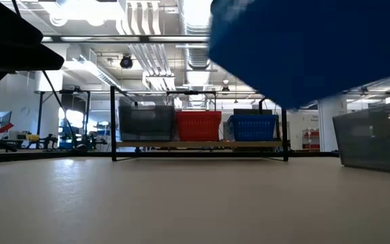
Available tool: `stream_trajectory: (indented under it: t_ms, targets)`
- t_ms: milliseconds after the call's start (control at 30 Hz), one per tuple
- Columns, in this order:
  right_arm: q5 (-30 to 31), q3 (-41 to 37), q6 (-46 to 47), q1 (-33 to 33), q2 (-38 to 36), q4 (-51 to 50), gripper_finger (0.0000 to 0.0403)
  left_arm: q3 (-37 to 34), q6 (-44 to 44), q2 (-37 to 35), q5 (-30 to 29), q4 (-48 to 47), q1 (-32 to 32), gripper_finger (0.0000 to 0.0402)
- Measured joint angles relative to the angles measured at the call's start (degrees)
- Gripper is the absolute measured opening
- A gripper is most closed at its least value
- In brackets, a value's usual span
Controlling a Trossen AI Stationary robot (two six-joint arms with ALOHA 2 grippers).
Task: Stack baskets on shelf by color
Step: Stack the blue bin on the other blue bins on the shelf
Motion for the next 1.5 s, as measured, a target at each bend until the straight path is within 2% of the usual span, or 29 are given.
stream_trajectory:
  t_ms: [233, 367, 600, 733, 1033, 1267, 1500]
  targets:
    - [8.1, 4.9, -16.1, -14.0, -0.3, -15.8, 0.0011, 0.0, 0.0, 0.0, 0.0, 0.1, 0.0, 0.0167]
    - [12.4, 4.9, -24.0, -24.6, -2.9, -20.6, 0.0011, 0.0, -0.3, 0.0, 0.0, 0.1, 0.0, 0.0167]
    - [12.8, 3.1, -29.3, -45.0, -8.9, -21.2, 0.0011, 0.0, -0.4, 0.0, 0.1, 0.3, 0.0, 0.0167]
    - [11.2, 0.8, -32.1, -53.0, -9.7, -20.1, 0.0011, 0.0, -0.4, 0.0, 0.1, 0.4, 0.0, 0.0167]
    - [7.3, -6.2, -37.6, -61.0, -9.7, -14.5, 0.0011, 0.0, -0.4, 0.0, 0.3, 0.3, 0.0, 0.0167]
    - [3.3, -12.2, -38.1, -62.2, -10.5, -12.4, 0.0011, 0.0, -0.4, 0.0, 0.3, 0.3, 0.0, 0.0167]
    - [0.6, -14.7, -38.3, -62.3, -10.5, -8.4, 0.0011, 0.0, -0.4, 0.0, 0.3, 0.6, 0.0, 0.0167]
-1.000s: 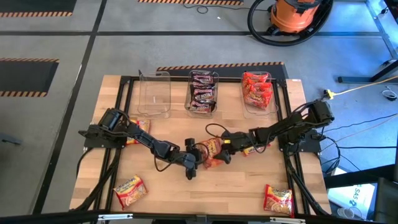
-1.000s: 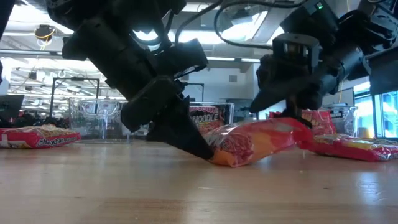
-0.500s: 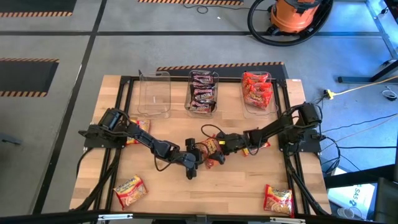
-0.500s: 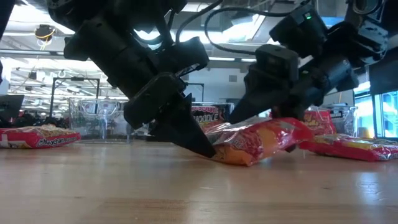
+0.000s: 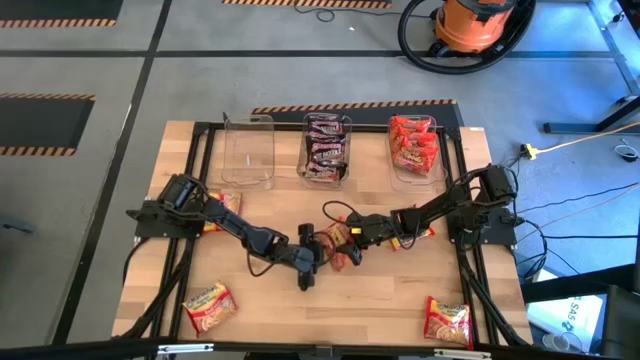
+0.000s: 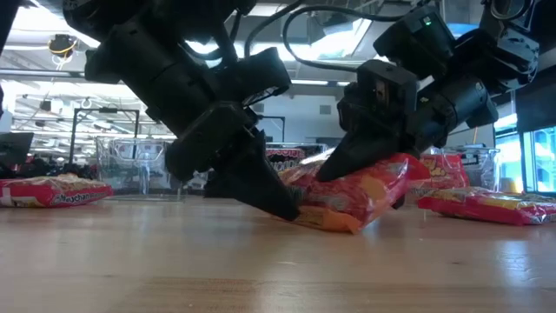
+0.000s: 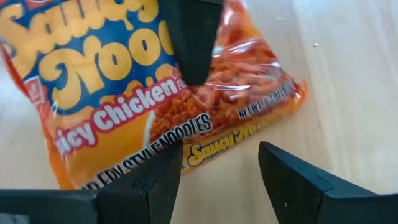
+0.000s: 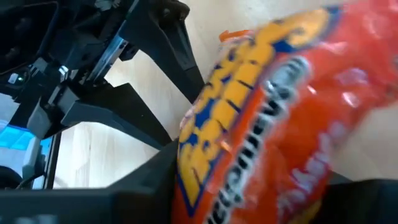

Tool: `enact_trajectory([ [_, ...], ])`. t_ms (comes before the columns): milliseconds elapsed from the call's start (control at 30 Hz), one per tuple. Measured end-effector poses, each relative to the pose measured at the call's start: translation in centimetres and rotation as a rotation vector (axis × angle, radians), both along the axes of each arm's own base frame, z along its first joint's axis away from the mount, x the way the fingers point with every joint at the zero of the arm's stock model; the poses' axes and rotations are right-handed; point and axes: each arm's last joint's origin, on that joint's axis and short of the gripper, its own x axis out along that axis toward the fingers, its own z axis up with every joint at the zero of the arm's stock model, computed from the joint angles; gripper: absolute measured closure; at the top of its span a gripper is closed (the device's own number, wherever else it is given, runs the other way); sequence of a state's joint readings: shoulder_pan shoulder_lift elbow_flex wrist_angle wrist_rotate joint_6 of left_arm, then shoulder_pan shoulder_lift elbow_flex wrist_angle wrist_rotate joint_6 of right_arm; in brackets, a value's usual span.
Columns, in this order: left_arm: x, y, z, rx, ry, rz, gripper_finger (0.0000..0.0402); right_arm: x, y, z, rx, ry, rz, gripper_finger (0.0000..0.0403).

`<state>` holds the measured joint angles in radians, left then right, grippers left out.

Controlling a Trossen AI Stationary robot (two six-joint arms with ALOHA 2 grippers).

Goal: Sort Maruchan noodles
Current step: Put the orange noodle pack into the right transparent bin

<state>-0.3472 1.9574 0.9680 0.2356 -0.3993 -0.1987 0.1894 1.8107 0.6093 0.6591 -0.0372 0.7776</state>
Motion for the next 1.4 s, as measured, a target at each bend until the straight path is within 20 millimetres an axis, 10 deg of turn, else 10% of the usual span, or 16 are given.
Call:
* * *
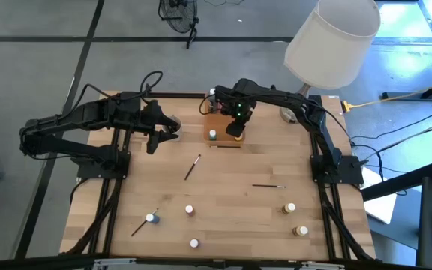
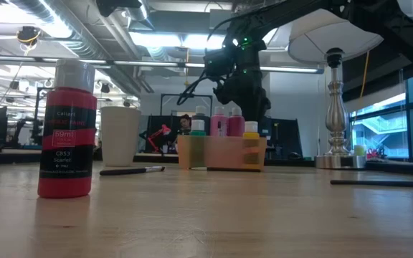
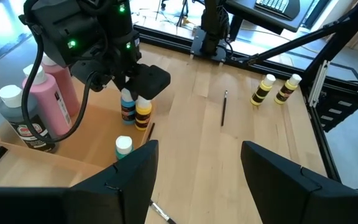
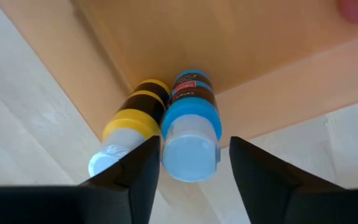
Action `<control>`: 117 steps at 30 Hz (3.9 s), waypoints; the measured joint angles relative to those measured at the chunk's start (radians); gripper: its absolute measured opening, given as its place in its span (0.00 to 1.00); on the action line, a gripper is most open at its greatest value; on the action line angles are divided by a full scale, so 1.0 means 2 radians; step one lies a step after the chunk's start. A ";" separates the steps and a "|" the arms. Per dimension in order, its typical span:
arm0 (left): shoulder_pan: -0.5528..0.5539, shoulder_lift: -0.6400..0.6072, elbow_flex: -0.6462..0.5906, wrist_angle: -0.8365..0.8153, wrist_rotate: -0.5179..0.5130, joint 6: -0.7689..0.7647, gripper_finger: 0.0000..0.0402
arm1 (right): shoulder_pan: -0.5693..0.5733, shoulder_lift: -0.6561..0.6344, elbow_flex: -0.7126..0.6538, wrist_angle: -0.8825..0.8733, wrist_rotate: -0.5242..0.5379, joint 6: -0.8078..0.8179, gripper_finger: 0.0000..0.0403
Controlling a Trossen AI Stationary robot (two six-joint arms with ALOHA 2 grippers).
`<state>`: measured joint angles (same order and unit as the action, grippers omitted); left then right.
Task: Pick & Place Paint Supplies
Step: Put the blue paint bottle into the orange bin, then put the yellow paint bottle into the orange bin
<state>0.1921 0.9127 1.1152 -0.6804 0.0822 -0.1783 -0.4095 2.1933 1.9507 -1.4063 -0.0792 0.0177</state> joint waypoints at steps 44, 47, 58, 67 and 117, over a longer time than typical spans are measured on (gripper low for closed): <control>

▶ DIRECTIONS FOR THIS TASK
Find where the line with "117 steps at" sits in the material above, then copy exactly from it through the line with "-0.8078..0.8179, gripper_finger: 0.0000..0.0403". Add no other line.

▶ YOUR RESPONSE
Action `<control>`: 117 steps at 30 Hz (3.9 s), waypoints; the measured joint angles relative to those measured at the chunk's start (radians); gripper: its absolute measured opening, given as its place in its span (0.00 to 1.00); on the action line, a gripper is most open at its greatest value; on the action line angles are divided by a full scale, so 1.0 means 2 radians; step one lies a step after the chunk's start. A ";" separates the steps and a "|" the arms. Per dimension in order, its typical span:
arm0 (left): shoulder_pan: -0.5528..0.5539, shoulder_lift: -0.6400..0.6072, elbow_flex: -0.6462..0.5906, wrist_angle: -0.8365..0.8153, wrist_rotate: -0.5179..0.5130, joint 6: -0.7689..0.7647, gripper_finger: 0.0000..0.0402
arm1 (right): shoulder_pan: -0.5693..0.5733, shoulder_lift: -0.6561..0.6344, elbow_flex: -0.7126..0.6538, wrist_angle: -0.8825..0.8733, wrist_rotate: -0.5242..0.5379, joint 6: -0.8078..0.8179, gripper_finger: 0.0000..0.0403

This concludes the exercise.